Jean-Marc Jancovici était invité dans la Matinale de France Culture, et la vidéo circule parce qu’il donne une leçon (à mon sens magistrale) de méthode scientifique et de relation aux faits à Guillaume Erner, le journaliste qui présente l’émission.
Cela dure environ une dizaine de minutes et commence à 29min45.
Il y a sans doute beaucoup à dire sur cet échange, mais un point en particulier m’a fait froid dans le dos : quand Erner dit qu’il invite des gens « à charge et à décharge ». La réponse de Jancovici est sensiblement identique à ma position, donc je vais simplement la rappeler : les faits ne sont ni à charge, ni à décharge.
Par contre, j’aimerais m’attarder sur cette erreur extraordinairement courante des journalistes sur les sujets scientifiques, précisément celle que fait Erner dans cette interview : croire que tous les sujets se prêtent à un débat entre « pro » et « anti ».
Cette approche est à mon sens très fallacieuse pour de nombreuses raisons, et deux en particulier :
comme le dit très bien Jancovici, les faits ne sont ni à charge, ni à décharge.
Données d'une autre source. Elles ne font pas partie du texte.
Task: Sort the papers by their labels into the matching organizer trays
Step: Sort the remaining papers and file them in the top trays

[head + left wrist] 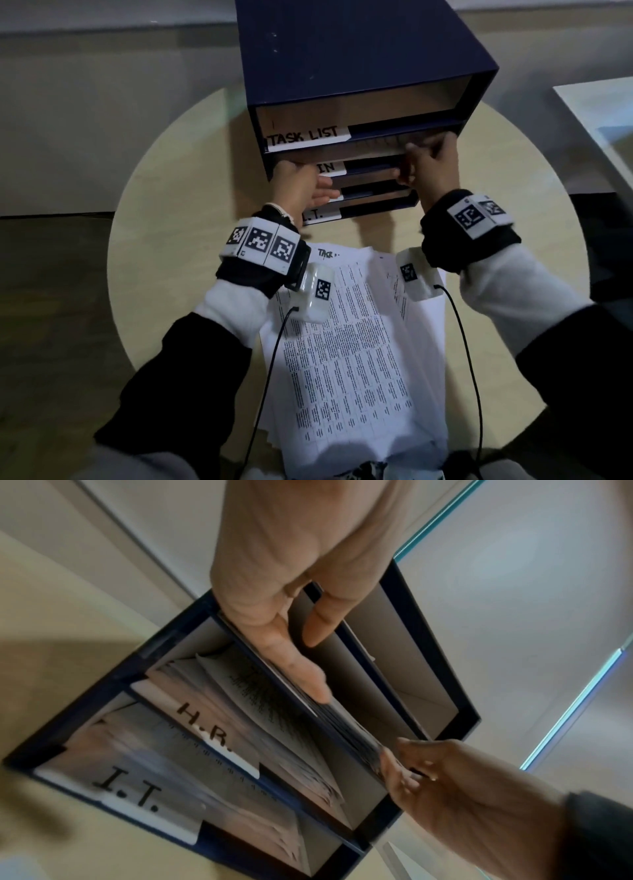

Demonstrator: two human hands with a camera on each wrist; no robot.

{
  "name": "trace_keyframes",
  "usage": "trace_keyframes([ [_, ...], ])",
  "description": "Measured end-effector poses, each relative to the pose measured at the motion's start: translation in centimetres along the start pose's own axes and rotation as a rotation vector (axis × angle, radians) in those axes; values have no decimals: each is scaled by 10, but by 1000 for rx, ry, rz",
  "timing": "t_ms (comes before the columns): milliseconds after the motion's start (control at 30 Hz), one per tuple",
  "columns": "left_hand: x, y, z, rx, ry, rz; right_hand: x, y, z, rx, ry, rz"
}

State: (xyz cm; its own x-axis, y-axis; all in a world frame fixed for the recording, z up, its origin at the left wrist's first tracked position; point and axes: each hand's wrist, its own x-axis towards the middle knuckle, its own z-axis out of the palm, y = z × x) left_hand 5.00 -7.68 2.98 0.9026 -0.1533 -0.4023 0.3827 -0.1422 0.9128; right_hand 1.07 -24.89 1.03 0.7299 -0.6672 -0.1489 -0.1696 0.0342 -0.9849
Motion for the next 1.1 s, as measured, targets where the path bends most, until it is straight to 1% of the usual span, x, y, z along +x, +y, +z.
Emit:
trace_keyframes([
  [100, 6, 6, 2, 43, 0, -24, -1, 7, 4, -172, -67, -20],
  [200, 9, 10, 3, 82, -15, -38, 0, 0, 10, -383, -129, -15],
  [367, 6, 7, -2, 105, -43, 4, 3, -1, 10, -522, -135, -97],
  [433, 0, 3, -10, 115, -73, 25, -2, 1, 8, -567, -162, -121],
  [500, -7, -5, -21, 143, -112, 27, -13, 7, 6, -565, -181, -152],
  [567, -14, -17, -37, 183, -136, -2, -28, 17, 5, -541, -194, -201],
  [633, -17, -37, -53, 266, -137, -76, -47, 28, 4, -516, -235, -209],
  [733, -15, -71, -74, 496, -106, -183, -74, 47, 3, -510, -334, -154],
  [867, -21, -92, -86, 796, -157, -271, -104, 65, 1, -659, -513, -143],
  [900, -25, -92, -88, 837, -164, -265, -109, 67, 0, -689, -553, -140],
  [1000, -31, -89, -86, 827, -141, -212, -118, 73, -4, -812, -618, -151],
  [1100, -41, -86, -73, 862, -207, -99, -122, 82, -7, -899, -629, -221],
])
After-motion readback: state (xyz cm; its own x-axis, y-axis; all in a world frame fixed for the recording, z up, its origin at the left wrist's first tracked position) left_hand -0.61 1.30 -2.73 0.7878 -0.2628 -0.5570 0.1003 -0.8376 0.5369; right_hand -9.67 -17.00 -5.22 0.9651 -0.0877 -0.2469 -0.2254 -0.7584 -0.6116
Prétendre le contraire, c’est la porte ouverture au relativisme le plus total et à la fin de toute ambition scientifique
cette approche donne l’illusion qu’il y a deux camps de taille équivalente, avec des arguments plus ou moins équivalents qui se vaudraient
Ce dernier point a déjà été illustré par les climato-sceptiques : ultra-minoritaires dans le champ académique, le simple fait de les inviter en face de chercheurs qui adhèrent au consensus scientifique donne l’illusion (fausse) que le débat sur l’origine humaine du réchauffement climatique n’est pas tranché, que chaque camp aurait des arguments de force équivalence. En économie, le même problème se pose, où certains chercheurs ayant des positions ultra-minoritaires sont constamment invités.
Vous pensez peut-être qu’il y a en science économique plusieurs approches différentes qui seraient plus ou moins équivalentes, et que selon votre idéologie politique vous pourrez préférer l’une plutôt que l’autre. Cette conception de la science économique, qui n’a aucune base intellectuelle sérieuse, est à mon sens la conséquence (dramatique) de cette tendance des médias à systématiquement inviter un économiste « de chaque camp ».
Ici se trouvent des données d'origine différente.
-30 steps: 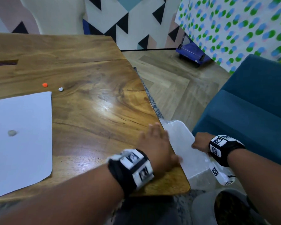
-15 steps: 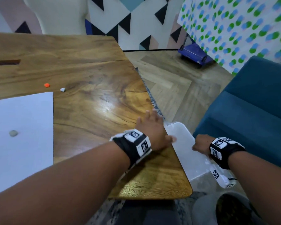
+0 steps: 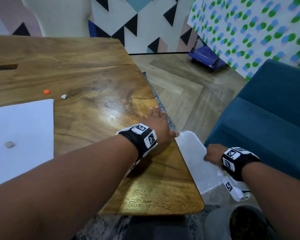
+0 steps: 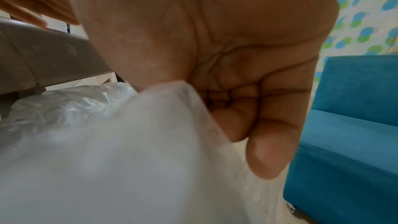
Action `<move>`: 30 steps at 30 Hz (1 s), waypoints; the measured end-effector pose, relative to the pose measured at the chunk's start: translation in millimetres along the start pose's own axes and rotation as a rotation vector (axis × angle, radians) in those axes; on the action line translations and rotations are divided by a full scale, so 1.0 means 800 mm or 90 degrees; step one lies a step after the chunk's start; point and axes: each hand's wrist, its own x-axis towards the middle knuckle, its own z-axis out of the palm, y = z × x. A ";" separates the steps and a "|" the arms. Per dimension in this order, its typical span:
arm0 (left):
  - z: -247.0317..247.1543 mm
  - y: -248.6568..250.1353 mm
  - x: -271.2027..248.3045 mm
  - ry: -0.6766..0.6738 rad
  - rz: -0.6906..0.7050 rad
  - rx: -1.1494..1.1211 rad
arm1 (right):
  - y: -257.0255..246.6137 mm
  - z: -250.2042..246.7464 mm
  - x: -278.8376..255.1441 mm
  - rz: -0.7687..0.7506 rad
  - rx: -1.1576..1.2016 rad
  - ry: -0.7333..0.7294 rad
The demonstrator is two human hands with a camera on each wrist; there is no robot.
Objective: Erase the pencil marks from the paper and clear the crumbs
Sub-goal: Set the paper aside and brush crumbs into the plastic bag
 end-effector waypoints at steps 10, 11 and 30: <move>0.002 -0.025 -0.016 0.007 0.058 0.026 | 0.009 0.013 0.009 -0.002 0.031 -0.012; 0.002 -0.042 -0.013 0.008 -0.027 0.041 | 0.010 0.016 0.009 0.002 0.036 -0.012; 0.012 -0.044 -0.030 -0.169 0.006 0.157 | 0.046 0.212 0.100 0.116 0.210 -0.137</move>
Mais le problème va plus loin car la notion même de camp en économie est inopérante dans le champ scientifique : les médias considèrent souvent les discussions économiques sous le seul angle idéologique ou politique, avec (pour aller vite) l’économiste de droite vs. l’économiste de gauche. Autant sur les sujets de politiques publiques, qui font des gagnants et des perdants, il est légitime de donner la parole au plus grand nombre – car ce sont des sujets politiques. Autant sur la question des faits, cela n’a aucun sens.
Si j’affirme par exemple qu’une baisse des impôts sur les entreprises augmente le nombre d’embauches (et donc diminue le chômage), il s’agit d’un énoncé testable – qui est vrai ou faux, mais qui ne peut pas être les deux en même temps selon votre idéologie1Et de ce que j’en sais, il me semble que c’est un énoncé plutôt faux.. Que l’énoncé soit vrai ou faux ne permet pas de dire quelle est mon idéologie politique.
La confusion des journalistes vient probablement de leur lecture quasi-exclusivement politique des débats. C’est aussi quelque chose que l’on retrouve dans cette interview, quand Erner dit que Jancovici serait « pro-nucléaire » parce qu’il dit que le danger radiologique autour de Fukushima est aujourd’hui très faible – voire inexistant. Pourquoi toujours raisonner en « pro » et « anti » ? Pourquoi ne pas raisonner sur d’autres bases, comme par exemple « que sait-on vraiment ? ».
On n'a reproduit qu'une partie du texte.